• **Exercise requirements**: Take the material below from its first line through the line containing "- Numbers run" and, please, write those lines again exactly.

• **Data**:

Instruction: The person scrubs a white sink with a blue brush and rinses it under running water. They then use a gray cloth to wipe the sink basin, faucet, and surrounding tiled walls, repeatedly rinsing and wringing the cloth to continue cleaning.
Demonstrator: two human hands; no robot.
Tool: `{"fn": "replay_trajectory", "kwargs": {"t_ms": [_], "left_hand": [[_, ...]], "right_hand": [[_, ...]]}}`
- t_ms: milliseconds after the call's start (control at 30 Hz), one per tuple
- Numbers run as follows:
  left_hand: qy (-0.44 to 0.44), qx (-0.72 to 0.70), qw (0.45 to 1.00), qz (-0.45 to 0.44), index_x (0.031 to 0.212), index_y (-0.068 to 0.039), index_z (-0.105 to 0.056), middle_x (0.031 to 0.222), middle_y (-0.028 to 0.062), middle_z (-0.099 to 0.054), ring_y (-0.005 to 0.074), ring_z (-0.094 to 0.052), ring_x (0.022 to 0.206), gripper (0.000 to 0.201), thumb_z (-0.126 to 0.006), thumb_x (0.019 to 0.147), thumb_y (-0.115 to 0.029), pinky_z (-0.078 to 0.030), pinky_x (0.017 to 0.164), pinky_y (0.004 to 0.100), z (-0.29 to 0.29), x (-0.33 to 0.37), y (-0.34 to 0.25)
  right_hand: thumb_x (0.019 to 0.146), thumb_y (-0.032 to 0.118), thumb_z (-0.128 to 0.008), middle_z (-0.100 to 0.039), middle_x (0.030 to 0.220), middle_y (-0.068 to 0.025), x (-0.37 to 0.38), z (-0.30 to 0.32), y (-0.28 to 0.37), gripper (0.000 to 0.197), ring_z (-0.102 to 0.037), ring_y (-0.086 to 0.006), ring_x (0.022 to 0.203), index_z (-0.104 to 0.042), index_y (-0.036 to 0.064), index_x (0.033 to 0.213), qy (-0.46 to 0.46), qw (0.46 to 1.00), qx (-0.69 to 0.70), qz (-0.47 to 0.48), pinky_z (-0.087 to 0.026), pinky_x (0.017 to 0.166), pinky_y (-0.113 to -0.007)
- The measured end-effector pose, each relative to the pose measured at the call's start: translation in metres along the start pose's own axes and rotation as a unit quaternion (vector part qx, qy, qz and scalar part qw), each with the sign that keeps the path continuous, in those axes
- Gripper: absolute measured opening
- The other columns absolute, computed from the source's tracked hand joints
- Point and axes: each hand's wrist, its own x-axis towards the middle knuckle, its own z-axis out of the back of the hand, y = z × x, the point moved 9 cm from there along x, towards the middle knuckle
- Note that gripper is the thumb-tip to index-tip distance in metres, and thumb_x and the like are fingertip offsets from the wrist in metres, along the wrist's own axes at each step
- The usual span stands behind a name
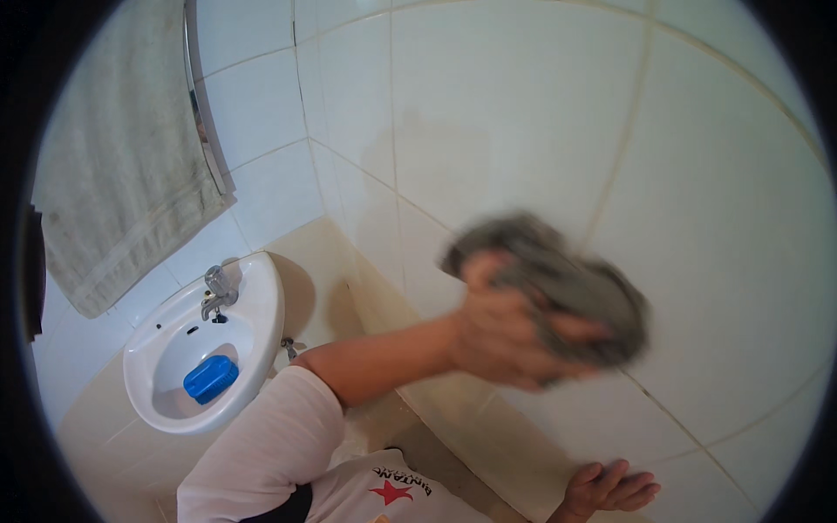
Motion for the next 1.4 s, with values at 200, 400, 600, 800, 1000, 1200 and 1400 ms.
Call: {"fn": "replay_trajectory", "kwargs": {"t_ms": [200,400,600,800,1000,1200,1400], "left_hand": [[-0.07,0.088,0.964,0.241,0.121,-0.012,-0.062,0.133,0.0179,-0.054,0.0375,-0.045,0.123,0.067,-0.064,0.057,-0.032,-0.027,0.101,0.0482,0.099,-0.129,0.206],[-0.179,0.033,0.842,0.507,0.14,-0.002,-0.042,0.139,0.0218,-0.045,0.0357,-0.04,0.127,0.063,-0.053,0.079,-0.018,-0.026,0.111,0.0413,0.173,-0.311,0.336],[-0.198,0.062,0.802,0.559,0.141,-0.001,-0.038,0.139,0.0238,-0.043,0.0362,-0.039,0.127,0.06,-0.05,0.084,-0.013,-0.026,0.111,0.0417,0.143,-0.311,0.288],[-0.103,0.086,0.864,0.486,0.141,0.001,-0.038,0.145,0.0268,-0.036,0.0429,-0.033,0.131,0.068,-0.058,0.077,-0.011,-0.022,0.11,0.0505,0.084,-0.24,0.145],[0.035,-0.071,0.898,0.434,0.144,0.004,-0.032,0.15,0.0326,-0.023,0.0516,-0.029,0.128,0.075,-0.058,0.081,-0.027,-0.011,0.109,0.0573,0.024,-0.118,0.039],[0.127,-0.566,0.737,0.346,0.151,0.002,-0.012,0.157,0.0249,-0.009,0.0443,-0.006,0.144,0.101,-0.028,0.087,-0.076,-0.002,0.114,0.0532,-0.004,-0.026,-0.036],[0.063,-0.764,0.501,0.402,0.152,-0.007,-0.009,0.151,0.0227,-0.027,0.0383,-0.03,0.138,0.093,-0.038,0.089,-0.069,-0.034,0.108,0.0479,0.007,-0.014,0.013]], "right_hand": [[0.103,0.036,-0.033,-0.029,0.153,-0.0171,0.03,0.013,0.021,0.048,-0.03,-0.0404,0.139,-0.04,0.0109,0.143,-0.026,0.999,-0.03,0.029,-0.028,0.109,-0.051],[0.101,0.044,-0.035,-0.012,0.159,-0.0108,0.025,-0.002,0.034,0.063,-0.017,-0.0362,0.145,-0.007,0.023,0.154,0.01,0.996,-0.07,0.052,-0.015,0.116,-0.053],[0.102,0.036,-0.034,-0.034,0.151,-0.0177,0.03,0.013,0.025,0.048,-0.036,-0.0417,0.135,-0.045,0.0087,0.14,-0.062,0.997,-0.027,0.03,-0.034,0.107,-0.051],[0.101,0.034,-0.04,-0.035,0.15,-0.0175,0.007,0.005,0.012,0.046,-0.036,-0.042,0.134,-0.048,0.0079,0.138,-0.044,0.999,-0.005,0.009,-0.034,0.106,-0.05],[0.101,0.03,-0.04,-0.026,0.151,-0.0222,0.011,0.005,-0.003,0.042,-0.023,-0.0407,0.14,-0.048,0.0064,0.135,-0.005,0.987,0.128,-0.097,-0.025,0.111,-0.053],[0.095,0.034,-0.048,-0.028,0.152,-0.0193,0.1,0.042,0.1,0.036,-0.024,-0.0413,0.141,-0.052,0.0296,0.13,-0.024,0.94,0.339,-0.004,-0.013,0.11,-0.063],[0.087,0.04,-0.056,-0.041,0.149,-0.0035,0.15,0.004,0.139,0.052,-0.034,-0.0219,0.14,-0.046,0.0394,0.137,-0.023,0.982,0.183,-0.031,-0.014,0.1,-0.069]]}}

• **Answer section**:
Instruction: The person scrubs a white sink with a blue brush and rinses it under running water. They then use a gray cloth to wipe the sink basin, faucet, and surrounding tiled walls, repeatedly rinsing and wringing the cloth to continue cleaning.
Demonstrator: two human hands; no robot.
Tool: `{"fn": "replay_trajectory", "kwargs": {"t_ms": [_], "left_hand": [[_, ...]], "right_hand": [[_, ...]]}}`
- t_ms: milliseconds after the call's start (control at 30 Hz), one per tuple
- Numbers run as follows:

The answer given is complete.